== COLLECTED MATERIAL ==
↓

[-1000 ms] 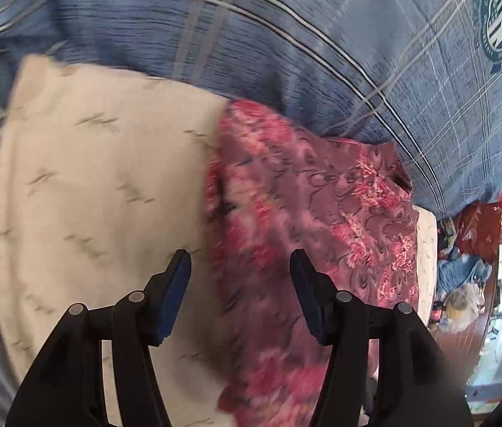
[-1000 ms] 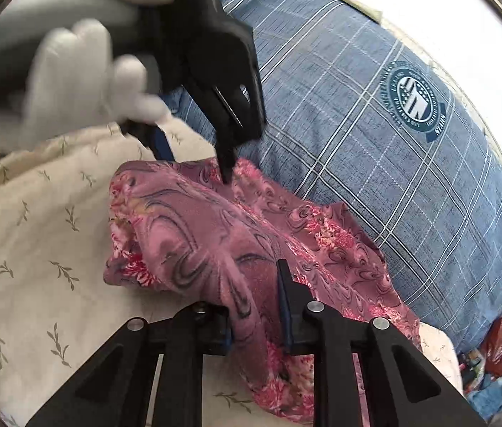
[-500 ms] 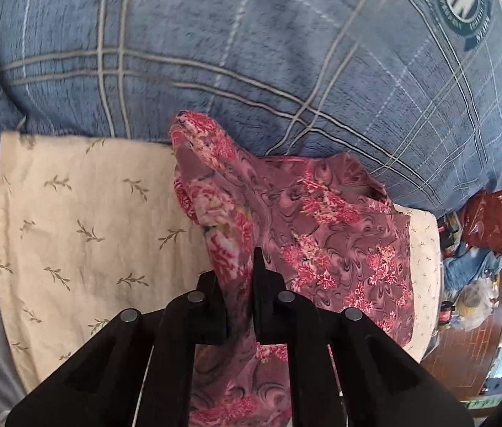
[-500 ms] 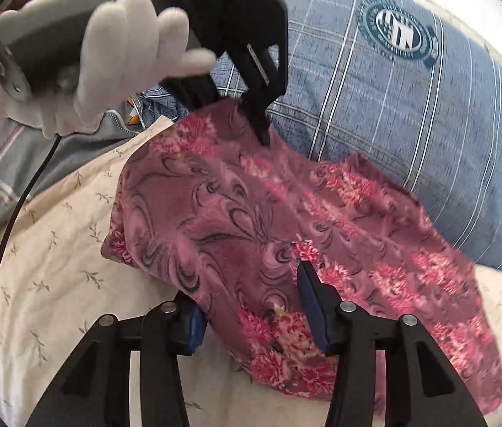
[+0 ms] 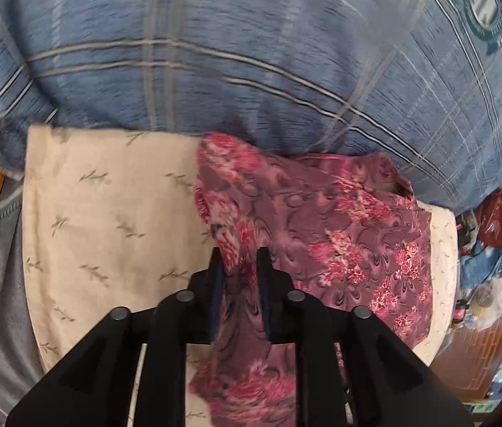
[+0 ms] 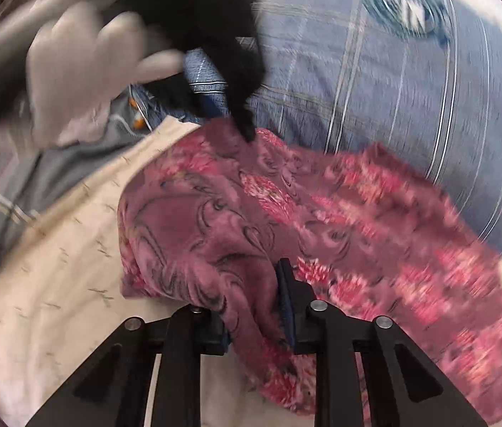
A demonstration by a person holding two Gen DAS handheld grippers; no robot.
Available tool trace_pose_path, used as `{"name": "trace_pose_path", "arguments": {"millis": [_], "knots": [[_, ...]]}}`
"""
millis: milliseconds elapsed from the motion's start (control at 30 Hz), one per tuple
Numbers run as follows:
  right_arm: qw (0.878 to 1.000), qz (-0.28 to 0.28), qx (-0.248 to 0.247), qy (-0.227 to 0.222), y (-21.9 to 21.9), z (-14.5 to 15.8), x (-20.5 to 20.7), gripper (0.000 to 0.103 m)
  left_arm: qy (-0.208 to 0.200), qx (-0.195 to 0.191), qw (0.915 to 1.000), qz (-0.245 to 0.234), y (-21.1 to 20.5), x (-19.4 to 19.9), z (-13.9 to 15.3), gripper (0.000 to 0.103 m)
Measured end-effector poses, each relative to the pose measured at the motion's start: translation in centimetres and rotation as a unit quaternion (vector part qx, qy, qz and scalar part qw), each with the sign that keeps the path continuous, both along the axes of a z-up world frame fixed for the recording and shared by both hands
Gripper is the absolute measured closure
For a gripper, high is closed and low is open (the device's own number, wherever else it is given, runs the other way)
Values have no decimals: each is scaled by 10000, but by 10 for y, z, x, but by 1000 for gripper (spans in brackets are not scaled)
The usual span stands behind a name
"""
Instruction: Fold small clothes
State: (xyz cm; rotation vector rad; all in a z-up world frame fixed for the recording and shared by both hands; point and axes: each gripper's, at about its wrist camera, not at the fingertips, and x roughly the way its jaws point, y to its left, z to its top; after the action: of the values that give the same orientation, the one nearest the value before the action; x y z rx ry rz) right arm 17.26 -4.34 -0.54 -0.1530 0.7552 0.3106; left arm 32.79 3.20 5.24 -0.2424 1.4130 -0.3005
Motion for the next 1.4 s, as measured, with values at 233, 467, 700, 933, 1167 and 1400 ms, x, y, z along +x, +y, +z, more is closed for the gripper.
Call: {"name": "trace_pose_path", "arguments": {"millis": [233,467,700,933,1167,1400], "knots": [[9963,72,786,354,-36,10,-15,77,-453,-864,9950,-216,48,-81,5,56],[9982,-133,432,393,-46,2,-31,67,-269,-1748,9841,-145,51,-150,-33,48],[9982,-308,293,435,-51,3,-44,67,-489,-1643,9850,-201,26,-156,-32,100],[9981,-423,287,340,-59,12,-49,67,-925,-949,9909,-222,62,-154,16,100],[9993,-184,123,312,-37,12,-47,56,-646,-825,9929,-569,69,-153,9,99],[9863,818,-1382,-388,45,1,-56,30,-907,-1227,9882,-160,91,-126,30,61]]}}
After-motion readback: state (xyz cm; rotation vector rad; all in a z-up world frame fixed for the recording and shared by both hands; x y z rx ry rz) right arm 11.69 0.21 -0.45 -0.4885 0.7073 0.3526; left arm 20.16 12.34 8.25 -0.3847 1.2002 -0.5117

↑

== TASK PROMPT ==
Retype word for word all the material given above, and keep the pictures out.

== REPLY ==
[-1000 ms] 
[-1000 ms] 
[-500 ms] 
[-500 ms] 
[+0 ms] 
[+0 ms] 
A demonstration by a person holding two Gen DAS handheld grippers; no robot.
Available tool trace_pose_path, used as `{"name": "trace_pose_path", "arguments": {"millis": [_], "knots": [[_, ...]]}}`
"""
millis: milliseconds elapsed from the motion's start (control at 30 Hz), one per tuple
Numbers run as follows:
  right_arm: qw (0.878 to 1.000), qz (-0.28 to 0.28), qx (-0.248 to 0.247), qy (-0.227 to 0.222), y (-21.9 to 21.9), z (-14.5 to 15.8), x (-20.5 to 20.7), gripper (0.000 to 0.103 m)
  left_arm: qy (-0.208 to 0.200), qx (-0.195 to 0.191), qw (0.915 to 1.000), qz (-0.245 to 0.234), y (-21.1 to 20.5), x (-19.4 to 19.9), z (-13.9 to 15.3), gripper (0.000 to 0.103 m)
Measured end-effector poses, each relative to the pose measured at the motion's start: translation in centimetres and rotation as a unit quaternion (vector part qx, qy, qz and scalar part qw), each with the sign that keeps the path continuous, both along the axes of a z-up world frame fixed for the recording and shared by both hands
Gripper is the absolute measured closure
For a gripper, high is closed and low is open (the device's own number, wherever else it is given, runs the other way)
Values have no decimals: each is scaled by 10000, but by 10 for y, z, x, but by 1000 for gripper (spans in brackets are not scaled)
The usual span stands behind a name
"""
Instruction: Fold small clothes
State: (xyz cm; rotation vector rad; all in a z-up world frame fixed for the recording and shared by both hands; point and axes: each gripper's, at about its wrist camera, not at the fingertips, and x roughly the way its jaws point, y to its left, z to its top; after the action: of the values that give the same orientation, the one nearest the value before the action; x y z rx ry rz) right arm 17.26 -4.34 -0.54 -0.1530 0.7552 0.3106; left arm 32.79 3.20 5.24 -0.2424 1.4130 -0.3005
Motion for the next 1.4 s, as measured, with values at 233, 467, 700, 933, 1167 and 1400 ms, x, y, z along +x, +y, +z, more is closed for the gripper.
Call: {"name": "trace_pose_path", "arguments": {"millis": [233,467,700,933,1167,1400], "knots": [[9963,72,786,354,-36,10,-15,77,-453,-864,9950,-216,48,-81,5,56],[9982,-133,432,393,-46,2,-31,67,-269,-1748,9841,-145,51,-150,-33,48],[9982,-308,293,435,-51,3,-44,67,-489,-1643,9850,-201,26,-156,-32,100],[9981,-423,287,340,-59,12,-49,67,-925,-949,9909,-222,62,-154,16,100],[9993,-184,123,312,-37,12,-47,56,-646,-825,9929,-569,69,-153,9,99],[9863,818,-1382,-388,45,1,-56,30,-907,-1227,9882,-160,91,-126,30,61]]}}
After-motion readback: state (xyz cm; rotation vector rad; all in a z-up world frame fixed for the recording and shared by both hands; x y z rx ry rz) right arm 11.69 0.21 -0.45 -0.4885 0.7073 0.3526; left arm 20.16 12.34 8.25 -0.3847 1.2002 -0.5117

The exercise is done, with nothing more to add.